Inside the Collection

Conservator’s Corner- Using digital photography to recover daguerreotypes

One of the Museum’s projects has been condition reporting, treating and re-housing the Early Photography Collection of Daguerreotypes and Ambrotypes.

The daguerreotype was one of the earliest forms of photography. It is a permanently fixed, mirror-like silver image on a polished copper plate. By adjusting the angle it is held by, you can see a positive or a negative image, or it can appear like a mirror. It was a one-off and very delicate – the image can be destroyed by touch.

The daguerreotype was encased in an enclosure made from a variety of materials – glass, wood, leather, textile and paper. These materials all deteriorate differently and may also interact deleteriously with each other. This means that there is no perfect way to treat and store the whole object.
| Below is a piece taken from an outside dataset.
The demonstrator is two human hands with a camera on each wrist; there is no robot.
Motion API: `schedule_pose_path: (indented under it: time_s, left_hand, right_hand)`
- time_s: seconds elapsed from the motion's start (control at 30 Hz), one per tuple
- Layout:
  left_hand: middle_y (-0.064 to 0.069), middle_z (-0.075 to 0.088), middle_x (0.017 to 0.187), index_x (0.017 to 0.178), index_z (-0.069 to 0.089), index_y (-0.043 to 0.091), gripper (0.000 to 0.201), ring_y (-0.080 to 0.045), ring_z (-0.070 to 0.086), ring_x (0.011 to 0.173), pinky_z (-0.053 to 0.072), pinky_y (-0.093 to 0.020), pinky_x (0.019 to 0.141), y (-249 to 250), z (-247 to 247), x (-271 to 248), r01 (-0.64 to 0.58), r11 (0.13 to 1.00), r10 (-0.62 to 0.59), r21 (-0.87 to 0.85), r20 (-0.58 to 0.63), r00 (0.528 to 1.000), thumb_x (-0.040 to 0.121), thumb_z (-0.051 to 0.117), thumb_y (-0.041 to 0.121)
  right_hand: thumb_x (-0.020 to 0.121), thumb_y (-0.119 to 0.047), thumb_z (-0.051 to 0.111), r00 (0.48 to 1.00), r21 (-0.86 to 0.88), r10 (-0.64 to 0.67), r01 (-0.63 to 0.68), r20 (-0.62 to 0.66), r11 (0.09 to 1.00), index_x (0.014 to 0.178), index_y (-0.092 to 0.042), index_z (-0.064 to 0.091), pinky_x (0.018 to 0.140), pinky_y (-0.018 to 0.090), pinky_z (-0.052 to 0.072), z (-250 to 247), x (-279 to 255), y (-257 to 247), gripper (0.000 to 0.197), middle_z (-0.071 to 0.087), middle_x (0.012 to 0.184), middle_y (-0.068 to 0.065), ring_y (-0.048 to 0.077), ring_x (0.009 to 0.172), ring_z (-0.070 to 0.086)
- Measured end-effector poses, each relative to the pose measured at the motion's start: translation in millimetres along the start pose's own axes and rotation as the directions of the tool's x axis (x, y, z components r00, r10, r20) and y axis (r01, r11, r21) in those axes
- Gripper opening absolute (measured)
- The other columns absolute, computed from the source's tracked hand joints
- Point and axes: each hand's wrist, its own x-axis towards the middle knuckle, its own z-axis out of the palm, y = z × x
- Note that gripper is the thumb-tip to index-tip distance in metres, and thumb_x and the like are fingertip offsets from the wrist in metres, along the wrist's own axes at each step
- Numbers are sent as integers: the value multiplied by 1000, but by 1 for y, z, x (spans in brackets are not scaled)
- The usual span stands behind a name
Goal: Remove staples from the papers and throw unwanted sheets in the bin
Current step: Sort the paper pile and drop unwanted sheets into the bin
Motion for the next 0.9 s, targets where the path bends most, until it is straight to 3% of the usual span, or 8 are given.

This 1850s daguerreotype of Melbourne had been dismantled previously. It was in pieces and very dirty. The image was very faded and difficult to decipher either with the naked eye or normal photography.

The faded Daguerreotype
Collection: Powerhouse Museum

Conservator Rebecca Main removed the glass, matte and daguerreotype plate from the case and cleaned them. Because the daguerreotype itself could not be touched, the loose specks, dust and pieces of grit were removed by blowing on it with a photography dust blower.

The cleaning made the image a bit more readable, but it was still very faint to the eye. While cleaning it had become apparent that the negative image was sharper, with much more visible detail than when viewed as a positive.

The uncovered, cleaned image was then re-photographed by photographer, Chris Brothers. The previous photos had been of the plate as a positive image, this time it was done as a negative image. The plate was held at different angles by Rebecca until the image was at its clearest. Chris took photos of the plate in sections, with a flat softbox light almost directly behind the photographer, making it possible to capture the negative image. Taking photos of the daguerreotype in sections allowed for much flatter and consistent lighting as well as improving the quality and details.

Using the Photoshop computer program, the different images were composited –stitched together and inverted to create a new positive image. This revealed far more of the original detail of the daguerreotype.

The combination of conservation treatment, digital photography and image manipulation made it possible to retrieve visual information which had appeared lost when the object was examined by a conservator in 1983.

The reassembled object is stored in a clamshell box. The box is constructed from acid free mountboard containing Zeolites or molecular traps. If there are chemicals given off from the daguerreotype or it’s enclosure materials, they will be absorbed by the zeolites. This will create a more neutral micro environment that will help stabilise the object.

Because the photoshopped image contains far more easily visible information, the actual object can safely remain in storage, and the digital image can be used as a research resource.